In an embodiment of the present invention, the S2 includes:
s21: processing the infrared image after Gaussian filtering by using a segmentation algorithm based on shape prior to eliminate a large-size continuous background area and high-energy noise with a preset pixel number;
s22: selecting a point region with the aspect ratio not more than 2 for the image excluding the large-size continuous background region and the high-energy noise with the preset number of pixels to fit the suspicious target, and segmenting the region around the fitted boundary to exclude the strip-shaped edge region to obtain the target candidate region.
In an embodiment of the present invention, the S21 includes:
s211: and the prior shape information of the weak and small target is fused into an energy function so as to eliminate large-size continuous background areas and high-energy noise with preset pixel quantity.
In an embodiment of the present invention, the S211 includes:
s2111: combining the energies of the shape priors into an energy function;
s2112: and eliminating high-energy noise of a large-size continuous background area and a preset pixel number through the energy function, the energy of the area item and the energy of the boundary item.
In one embodiment of the present invention, the expression of the energy function is:
E(L)=R(L)+B(L)+E shape ;
where R (L) is the region term, B (L) is the boundary term, and Escape is the shape prior term;
the energy expression of the region term is as follows:
E(L)=αR(L)+B(L);
the energy expression of the boundary term is as follows:
wherein, alpha is a relative importance factor between the region item and the boundary item; r p (l p ) Is to label l p The weight assigned to pixel p.
In an embodiment of the present invention, the S3 includes:
s31: the gaussian filtered image is processed using five-size convolution kernels to obtain a feature representation of the small target.

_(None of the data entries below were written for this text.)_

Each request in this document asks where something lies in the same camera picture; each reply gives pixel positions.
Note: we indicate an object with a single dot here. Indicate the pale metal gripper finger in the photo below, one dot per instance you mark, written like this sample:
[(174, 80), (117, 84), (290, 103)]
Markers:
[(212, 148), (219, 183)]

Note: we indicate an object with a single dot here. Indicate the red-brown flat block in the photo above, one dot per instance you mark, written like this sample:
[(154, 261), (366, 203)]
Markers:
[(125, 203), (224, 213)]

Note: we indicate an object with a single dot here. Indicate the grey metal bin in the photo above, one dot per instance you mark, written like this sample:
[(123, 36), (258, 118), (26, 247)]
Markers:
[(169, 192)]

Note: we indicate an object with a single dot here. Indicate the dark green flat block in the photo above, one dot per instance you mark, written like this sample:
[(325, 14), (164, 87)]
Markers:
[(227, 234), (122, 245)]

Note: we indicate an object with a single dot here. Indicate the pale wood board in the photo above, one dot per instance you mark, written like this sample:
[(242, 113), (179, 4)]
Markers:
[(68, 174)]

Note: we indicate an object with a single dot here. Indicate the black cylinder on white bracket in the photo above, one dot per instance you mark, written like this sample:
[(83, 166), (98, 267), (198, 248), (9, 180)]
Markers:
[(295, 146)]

In an embodiment of the present invention, the S31 includes:
s311: convolution kernels of five sizes, 3 × 3, 5 × 5, 7 × 7, 9 × 9 and 11 × 11, are used, and the number of the convolution kernels is 1, 2, 3, 4 and 5 respectively;
s312: the five groups of convolution kernels correspond to targets with the sizes of 1 × 1, 3 × 3, 5 × 5, 7 × 7 and 9 × 9 respectively, the numbers of the five groups of convolution kernels are 5, 4, 3, 2 and 1 respectively, and the numbers of corresponding feature mappings are 5, 4, 3, 2 and 1, so that the 15 feature mappings and the infrared original image form feature mappings of 16 channels;
s313: and serially connecting the image formed by the five groups of convolution kernels and the feature map, and inputting the image and the feature map into an intermediate maximum pooling layer, wherein the kernel size and the step size of the maximum pooling layer are set to be 2 so as to obtain the mapping features of 32 channels, and the mapping features of the 32 channels are the feature representation of the small target.
In an embodiment of the present invention, the S4 includes:
s41: performing convolution and pooling on the feature representation of the small target to obtain a feature map of the middle layer;
s42: downsampling the feature representation of the small target, and decomposing pixels at the same position in downsampling into 4 sub-images;
s43: and carrying out tensor splicing on the feature map of the middle layer and the 4 sub-maps.

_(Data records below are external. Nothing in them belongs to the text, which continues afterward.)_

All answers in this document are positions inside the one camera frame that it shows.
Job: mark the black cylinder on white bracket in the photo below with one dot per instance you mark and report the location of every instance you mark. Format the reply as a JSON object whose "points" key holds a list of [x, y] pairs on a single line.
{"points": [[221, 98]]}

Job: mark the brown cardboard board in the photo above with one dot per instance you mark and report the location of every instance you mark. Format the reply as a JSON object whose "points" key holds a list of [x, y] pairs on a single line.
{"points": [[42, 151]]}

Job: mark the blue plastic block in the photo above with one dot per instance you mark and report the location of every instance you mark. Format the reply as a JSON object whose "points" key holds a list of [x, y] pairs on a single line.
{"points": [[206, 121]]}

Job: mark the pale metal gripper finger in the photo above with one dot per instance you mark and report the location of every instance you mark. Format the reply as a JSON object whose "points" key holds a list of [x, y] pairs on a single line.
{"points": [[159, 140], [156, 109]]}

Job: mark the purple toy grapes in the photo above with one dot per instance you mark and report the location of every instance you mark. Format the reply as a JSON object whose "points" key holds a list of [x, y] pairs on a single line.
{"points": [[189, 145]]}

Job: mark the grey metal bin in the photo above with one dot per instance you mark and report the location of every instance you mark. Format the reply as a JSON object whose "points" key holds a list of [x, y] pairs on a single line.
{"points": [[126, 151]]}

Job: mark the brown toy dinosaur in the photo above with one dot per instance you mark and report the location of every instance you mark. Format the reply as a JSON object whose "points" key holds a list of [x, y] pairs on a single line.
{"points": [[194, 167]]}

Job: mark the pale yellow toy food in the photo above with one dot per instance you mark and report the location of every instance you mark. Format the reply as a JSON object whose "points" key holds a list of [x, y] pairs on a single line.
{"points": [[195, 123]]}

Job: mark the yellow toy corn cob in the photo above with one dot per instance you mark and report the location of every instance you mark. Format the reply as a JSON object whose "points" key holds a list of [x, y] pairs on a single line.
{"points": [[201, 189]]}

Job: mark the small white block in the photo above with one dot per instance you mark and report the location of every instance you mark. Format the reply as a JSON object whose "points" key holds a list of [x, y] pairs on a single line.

The invention has the beneficial effects that:
the segmentation module based on the shape prior fully utilizes the prior information of the weak and small targets to obtain suspicious target areas, reduces the global parameter number to improve the algorithm efficiency, and the multi-scale feature extraction and aggregation module realizes a sufficient number of feature channels for the weak and small targets, thereby ensuring the detectability of the weak and small targets and obviously reducing the false alarm rate under higher recall rate.
The present invention will be described in further detail with reference to the accompanying drawings and examples.
Drawings
Fig. 1 is a schematic flow chart of an infrared small and weak target identification method based on shape prior segmentation and multi-scale feature aggregation according to an embodiment of the present invention;
fig. 2 is a structural diagram of an infrared small and weak target identification method based on shape prior segmentation and multi-scale feature aggregation according to an embodiment of the present invention.
Detailed Description
In order to further explain the technical means and effects of the present invention adopted to achieve the predetermined invention purpose, the following detailed description is made with reference to the accompanying drawings and the detailed description, for an infrared small and weak target identification method based on shape prior segmentation and multi-scale feature aggregation according to the present invention.
The foregoing and other technical matters, features and effects of the present invention will be apparent from the following detailed description of the embodiments, which is to be read in connection with the accompanying drawings. The technical means and effects of the present invention adopted to achieve the predetermined purpose can be more deeply and specifically understood through the description of the specific embodiments, however, the attached drawings are provided for reference and description only and are not used for limiting the technical scheme of the present invention.
It is noted that, herein, relational terms such as first and second, and the like may be used solely to distinguish one entity or action from another entity or action without necessarily requiring or implying any actual such relationship or order between such entities or actions. Also, the terms "comprises," "comprising," or any other variation thereof, are intended to cover a non-exclusive inclusion, such that an article or device that comprises a list of elements does not include only those elements but may include other elements not expressly listed. Without further limitation, an element defined by the phrase "comprising an … …" does not exclude the presence of additional like elements in the article or device comprising the element.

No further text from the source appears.